Lt. Col. Sparks, a battalion commander of the 157th Infantry Regiment, 45th Infantry Division wrote about the incident. Sparks watched as about 50 German prisoners captured by the 157th Infantry Regiment were confined in an area that had been used for storing coal.


 The area was partially enclosed by an L-shaped masonry wall about 8 ft (2.4 m) high and next to a hospital. The German POWs were watched over by a machine gun team from Company I.


He left those men behind to head towards the center of the camp where there were SS who had not yet surrendered; he had only gone a short distance when he heard a soldier yell, "They're trying to get away!" and then machine-gun fire coming from the area he had just left.
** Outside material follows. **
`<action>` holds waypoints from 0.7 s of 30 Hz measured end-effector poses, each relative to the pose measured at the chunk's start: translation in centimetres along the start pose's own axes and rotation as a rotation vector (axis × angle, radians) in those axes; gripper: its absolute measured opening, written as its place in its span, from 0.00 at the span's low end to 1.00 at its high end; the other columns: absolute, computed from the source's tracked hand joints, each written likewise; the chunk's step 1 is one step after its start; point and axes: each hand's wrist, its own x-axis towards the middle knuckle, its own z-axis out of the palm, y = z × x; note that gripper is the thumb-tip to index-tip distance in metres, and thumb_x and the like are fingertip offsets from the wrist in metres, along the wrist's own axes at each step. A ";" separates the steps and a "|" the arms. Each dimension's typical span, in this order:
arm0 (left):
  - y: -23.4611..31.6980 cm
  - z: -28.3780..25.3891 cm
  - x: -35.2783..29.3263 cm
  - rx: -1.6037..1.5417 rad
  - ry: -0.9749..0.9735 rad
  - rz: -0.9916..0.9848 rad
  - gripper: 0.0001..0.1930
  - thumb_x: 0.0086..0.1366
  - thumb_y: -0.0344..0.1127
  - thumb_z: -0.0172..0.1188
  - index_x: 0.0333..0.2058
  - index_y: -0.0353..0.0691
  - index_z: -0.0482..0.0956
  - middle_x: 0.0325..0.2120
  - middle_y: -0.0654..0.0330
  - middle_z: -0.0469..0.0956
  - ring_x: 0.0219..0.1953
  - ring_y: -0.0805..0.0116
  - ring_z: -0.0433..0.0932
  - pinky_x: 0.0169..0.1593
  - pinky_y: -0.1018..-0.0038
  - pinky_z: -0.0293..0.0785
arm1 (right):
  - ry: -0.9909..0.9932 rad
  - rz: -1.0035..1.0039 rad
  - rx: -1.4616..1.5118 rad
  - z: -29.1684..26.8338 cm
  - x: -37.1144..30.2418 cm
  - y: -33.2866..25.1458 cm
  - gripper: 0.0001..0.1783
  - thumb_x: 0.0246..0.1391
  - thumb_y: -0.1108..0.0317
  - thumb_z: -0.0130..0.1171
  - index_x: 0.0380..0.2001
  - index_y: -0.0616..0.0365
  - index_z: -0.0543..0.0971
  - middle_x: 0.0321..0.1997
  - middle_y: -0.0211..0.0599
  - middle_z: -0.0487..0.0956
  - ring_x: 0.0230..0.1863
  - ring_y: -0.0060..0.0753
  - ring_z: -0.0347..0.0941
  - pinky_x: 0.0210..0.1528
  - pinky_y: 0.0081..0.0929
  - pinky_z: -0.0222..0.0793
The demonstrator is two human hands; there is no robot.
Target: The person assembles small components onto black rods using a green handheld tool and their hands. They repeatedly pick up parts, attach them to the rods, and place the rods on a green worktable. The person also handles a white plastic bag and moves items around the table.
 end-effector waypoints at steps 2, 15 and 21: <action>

 He ran back and kicked a 19-year-old soldier nicknamed "Birdeye" who was manning the machine gun and who had killed about 12 of the prisoners and wounded several more. The gunner, who was crying hysterically, said that the prisoners had tried to escape. Sparks said that he doubted the story; Sparks placed an NCO on the gun before resuming his journey towards the center of the camp. Sparks further stated:



"It was the foregoing incident which has given rise to wild claims in various publications that most or all of the German prisoners captured at Dachau were executed. Nothing could be further from the truth. The total number of German guards killed at Dachau during that day most certainly did not exceed fifty, with thirty probably being a more accurate figure. The regimental records for that date indicate that over a thousand German prisoners were brought to the regimental collecting point. Since my task force was leading the regimental attack, almost all the prisoners were taken by the task force, including several hundred from Dachau"

Killings by the inmates


Walenty Lenarczyk, a prisoner at Dachau, stated that following the camp's liberation "prisoners swarmed over the wire and grabbed the Americans and lifted them to their shoulders... other prisoners caught the SS men... The first SS man elbowed one or two prisoners out of his way, but the courage of the prisoners mounted, they knocked them down and nobody could see whether they were stomped or what, but they were killed." Elsewhere in the camp SS men, Kapos and informers were beaten badly with fists, sticks and shovels. There was at least one incident where US soldiers looked away as two prisoners beat a German guard to death with a shovel, and Lt. Bill Walsh witnessed one such beating.  Another soldier witnessed an inmate stomping on an SS trooper's face until "there wasn't much left." When the soldier said to him, "You've got a lot of hate in your heart," he simply nodded.


An American chaplain was told by three young Jewish men, who had left the camp during liberation, that they had beaten to death one of the more sadistic SS guards when they discovered him hiding in a barn, dressed as a peasant.